Overshadowing the program’s strong season are national talk-show hosts and politicians weighing in on one of its players. At issue is the participation of transgender women in women’s sports, which has taken on political implications — former President Donald Trump, the Republican presidential nominee, recently spoke about the issue — and is apparently why five teams have canceled their games against San Jose State.

On Thursday night, the University of Nevada, Reno, became the latest team to call off a game against the Spartans, citing not enough players. The Wolf Pack were originally scheduled to host San Jose State this weekend but Nevada players announced they wouldn’t take the court, saying they “refuse to participate in any match that advances injustice against female athletes,” without providing further details. Nevada’s athletic department said it wouldn’t back out from the match, referencing state equality laws, but also said that no players will be disciplined if they do not participate.

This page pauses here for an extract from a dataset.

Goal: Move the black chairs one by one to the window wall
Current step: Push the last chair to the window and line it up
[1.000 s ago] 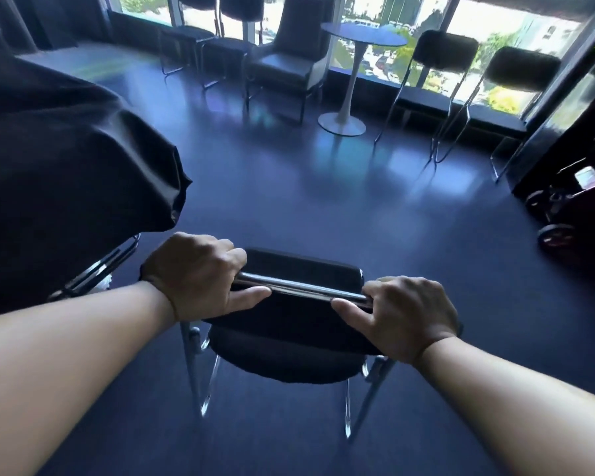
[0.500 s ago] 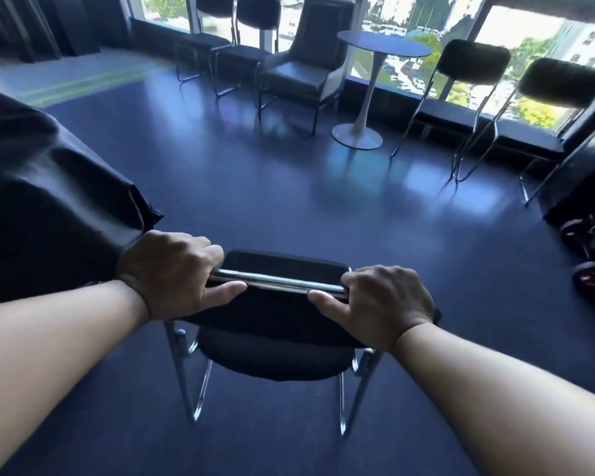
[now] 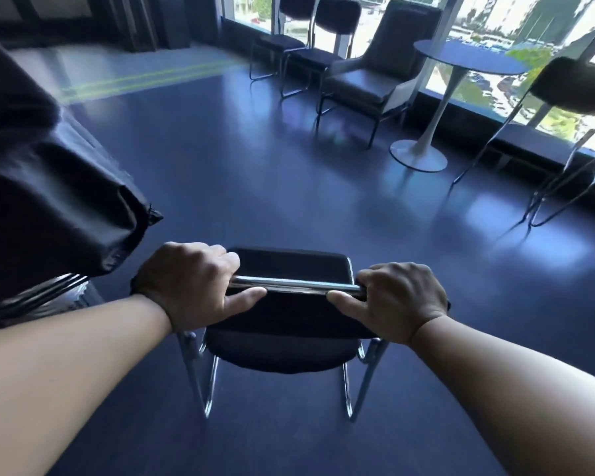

The game was switched to San Jose, California, “in the interest of both programs,” the teams said in a joint statement — with no further explanation — before Nevada elected to forfeit.

So far this season, Southern Utah, Boise State, Wyoming, Utah State and now Nevada have canceled games. Given that Boise State, Wyoming, Utah State and Nevada are members of the Mountain West conference, those contests are considered forfeits and count as valuable wins in the league standings for San Jose State.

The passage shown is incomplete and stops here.